Malignant pleural mesothelioma is a form of cancer, relatively rare in occurrence. It develops in the mesothelium, which is the lining that protects most of the body’s internal organs. It usually takes place in the pleura, which is the outer lining of the lungs. The condition may also occur in other forms and locations such as the heart and its surrounding sac, the pericardium. Sometimes, it is found in the peritoneum, which lines the abdominal cavity.
What causes it?
Studies have shown that most people who contract the disease have had previous work experience in jobs that involve the frequent inhalation of or exposure to asbestos fiber or dust. People with family members who work in asbestos-related industries often get it by washing their clothes.
There have been a few cases, however, wherein it was observed in people who had never been exposed to asbestos. It can also be attributed to irradiation, Thorotrast, and the inhalation of certain fibrous silicates.
What are the signs and symptoms?
Shortness of breath, cough and chest pain are the most prominent symptoms. These occur because of all the fluid that accumulates in the pleural space of the lungs. There also may be fatigue, anemia, wheezing, hoarseness, or blood in the sputum or coughed-out fluid. If it gets to an extreme case, tumors may be present, and cause the lung to collapse or the condition to spread to other parts of the body.
Signs and symptoms usually appear twenty to fifty years after exposure to asbestos.
How is it diagnosed?
A chest x-ray or CT scan may point to the possibility of having malignant pleural mesothelioma. The diagnosis can be confirmed through a biopsy or a microscopic exam.
What are the treatment options?
There are three general treatment options. You can opt for surgery, which operates by removing the cancerous part, chemotherapy, which employs the use of drugs to combat the cancer, and radiation therapy, which uses rays with high energy to target and kill the cancerous cells.
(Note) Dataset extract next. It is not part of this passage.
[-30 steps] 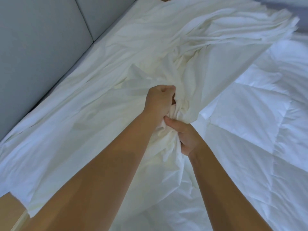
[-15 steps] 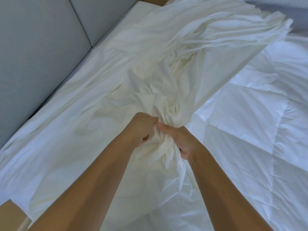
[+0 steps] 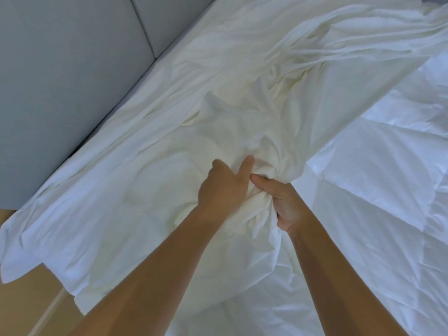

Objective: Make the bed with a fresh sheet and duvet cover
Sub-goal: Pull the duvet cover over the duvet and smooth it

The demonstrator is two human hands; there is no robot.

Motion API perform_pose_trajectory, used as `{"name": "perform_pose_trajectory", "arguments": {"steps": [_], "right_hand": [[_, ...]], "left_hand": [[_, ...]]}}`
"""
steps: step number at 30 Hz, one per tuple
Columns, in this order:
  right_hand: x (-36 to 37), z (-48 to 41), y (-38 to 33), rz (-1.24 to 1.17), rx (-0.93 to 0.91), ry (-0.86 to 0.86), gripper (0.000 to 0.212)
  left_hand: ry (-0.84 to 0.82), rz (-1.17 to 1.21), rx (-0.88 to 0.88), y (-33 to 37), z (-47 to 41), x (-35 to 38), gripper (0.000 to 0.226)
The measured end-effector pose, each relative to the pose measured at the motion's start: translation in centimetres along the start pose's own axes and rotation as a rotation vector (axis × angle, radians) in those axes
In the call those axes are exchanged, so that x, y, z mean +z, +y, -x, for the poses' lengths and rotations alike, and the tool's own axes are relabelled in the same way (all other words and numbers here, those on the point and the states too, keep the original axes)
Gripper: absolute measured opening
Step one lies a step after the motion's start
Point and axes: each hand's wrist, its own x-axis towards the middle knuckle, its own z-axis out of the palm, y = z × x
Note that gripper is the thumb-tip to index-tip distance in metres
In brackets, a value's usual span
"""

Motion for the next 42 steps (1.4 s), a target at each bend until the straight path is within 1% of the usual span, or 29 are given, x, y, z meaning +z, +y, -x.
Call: {"name": "perform_pose_trajectory", "arguments": {"steps": [2, 3, 7, 9, 10, 11, 13, 14, 15, 16, 18, 20, 21, 23, 24, 25, 26, 27, 28, 30, 31, 33, 35, 36, 38, 39, 40, 41, 42], "right_hand": [[-0.1, 0.0, -0.1, 0.002, 0.029, 0.007, 0.025], [-0.2, 0.0, -0.1, 0.011, 0.046, 0.027, 0.024], [-0.2, -0.1, -0.7, 0.131, 0.116, 0.064, 0.034], [-0.2, 0.1, -0.8, 0.152, 0.129, 0.072, 0.031], [-0.1, 0.2, -0.7, 0.147, 0.128, 0.063, 0.031], [0.0, 0.3, -0.7, 0.149, 0.125, 0.052, 0.033], [0.1, 0.7, -0.6, 0.176, 0.125, 0.064, 0.036], [0.2, 0.7, -0.7, 0.189, 0.14, 0.074, 0.034], [0.4, 0.7, -0.9, 0.199, 0.163, 0.08, 0.03], [0.4, 0.7, -1.1, 0.203, 0.183, 0.075, 0.025], [0.6, 0.5, -1.5, 0.186, 0.183, 0.051, 0.025], [0.6, 0.2, -1.5, 0.137, 0.156, 0.065, 0.032], [0.5, 0.1, -1.3, 0.095, 0.135, 0.073, 0.036], [0.5, -0.3, -0.8, 0.006, 0.089, 0.057, 0.042], [0.5, -0.5, -0.7, -0.027, 0.074, 0.043, 0.043], [0.5, -0.8, -0.6, -0.049, 0.069, 0.031, 0.045], [0.6, -1.1, -0.6, -0.056, 0.073, 0.025, 0.045], [0.8, -1.4, -0.7, -0.049, 0.085, 0.024, 0.045], [0.8, -1.7, -0.7, -0.035, 0.101, 0.025, 0.046], [0.9, -2.1, -0.8, 0.015, 0.133, 0.035, 0.046], [0.9, -2.1, -1.0, 0.055, 0.147, 0.044, 0.043], [0.8, -2.1, -1.3, 0.143, 0.184, 0.042, 0.037], [0.4, -1.6, -1.3, 0.226, 0.22, 0.017, 0.038], [0.1, -1.4, -1.2, 0.259, 0.244, 0.007, 0.046], [-0.6, -1.0, -1.1, 0.291, 0.315, -0.009, 0.074], [-0.9, -0.8, -1.2, 0.294, 0.342, -0.025, 0.084], [-1.2, -0.8, -1.2, 0.296, 0.348, -0.039, 0.086], [-1.1, -0.8, -1.3, 0.294, 0.344, -0.048, 0.082], [-0.9, -0.9, -1.3, 0.275, 0.325, -0.057, 0.072]], "left_hand": [[-0.087, -0.035, -0.123, -0.8, 0.4, -0.5, 0.075], [-0.139, -0.028, -0.17, -0.6, 0.2, -0.8, 0.074], [-0.438, 0.006, -0.295, 0.1, -0.6, -1.4, 0.055], [-0.472, -0.01, -0.272, 0.2, -1.2, -1.1, 0.037], [-0.443, 0.061, -0.238, 0.5, -1.5, -1.2, 0.031], [-0.398, 0.223, -0.201, 1.1, -1.7, -1.5, 0.029], [-0.342, 0.707, -0.116, 3.0, -2.2, -2.3, 0.027], [-0.373, 0.909, -0.067, 4.2, -2.1, -2.7, 0.026], [-0.419, 1.025, -0.034, 5.3, -1.7, -2.7, 0.024], [-0.469, 1.049, -0.011, 6.3, -1.3, -2.4, 0.023], [-0.534, 0.952, 0.035, 7.4, -0.9, -1.6, 0.024], [-0.51, 0.908, 0.051, 7.1, -1.3, -1.2, 0.025], [-0.449, 0.867, 0.059, 6.5, -1.5, -1.5, 0.024], [-0.222, 0.619, 0.104, 4.4, -2.1, -2.1, 0.017], [-0.117, 0.467, 0.122, 3.0, -2.2, -2.3, 0.019], [-0.045, 0.324, 0.127, 1.6, -2.1, -2.2, 0.03], [-0.036, 0.213, 0.095, 0.3, -1.8, -2.2, 0.042], [-0.079, 0.134, 0.032, -0.6, -1.4, -2.3, 0.049], [-0.153, 0.126, -0.047, -1.2, -1.1, -2.6, 0.051], [-0.295, 0.227, -0.196, -1.9, -1.2, -3.4, 0.04], [-0.355, 0.203, -0.209, -2.1, -1.4, -3.7, 0.033], [-0.415, 0.138, -0.139, -2.4, -1.9, -4.0, 0.022], [-0.373, 0.26, -0.027, -2.0, -2.5, -4.1, 0.015], [-0.313, 0.377, 0.027, -1.4, -2.7, -4.4, 0.014], [-0.209, 0.593, 0.116, 0.4, -3.2, -5.1, 0.019], [-0.19, 0.645, 0.158, 1.3, -3.4, -5.2, 0.022], [-0.18, 0.647, 0.201, 2.2, -3.4, -4.9, 0.024], [-0.174, 0.619, 0.236, 2.8, -3.3, -4.4, 0.025], [-0.156, 0.583, 0.263, 3.1, -3.2, -3.6, 0.024]]}}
When it comes to surgery, a patient can choose between pleurectomy or extrapleural pneumonectomy. The former is for those with the disease in the first two stages. It aims to remove all the tumors in their entirety. The latter is the removal of the lung itself and can only be carried out by a surgeon with remarkable expertise. Usually, the best solution is to combine the surgery with other procedures such as immunotherapy, gene therapy, or photodynamic therapy.
- If you are considering extrapleural pneumonectomy, you have to be a good candidate for it. Not all patients are advised to take this option. You will have to consult your doctor for advice if you fit the patient selection criteria.
- You must pass the liver function and renal function tests because it is not advised to go through with the procedure if you have liver or kidney disease. You must have adequate lung function as well.
- The disease must be limited to the same side of the chest where the mesothelioma occurs without penetrating the diaphragm or extending to the heart or involving the chest wall extensively.
- Age might also be taken as a minor consideration.
If you find yourself afflicted with malignant pleural mesothelioma, it is always best to consult your physician to talk about your concerns and which treatment options he recommends for you.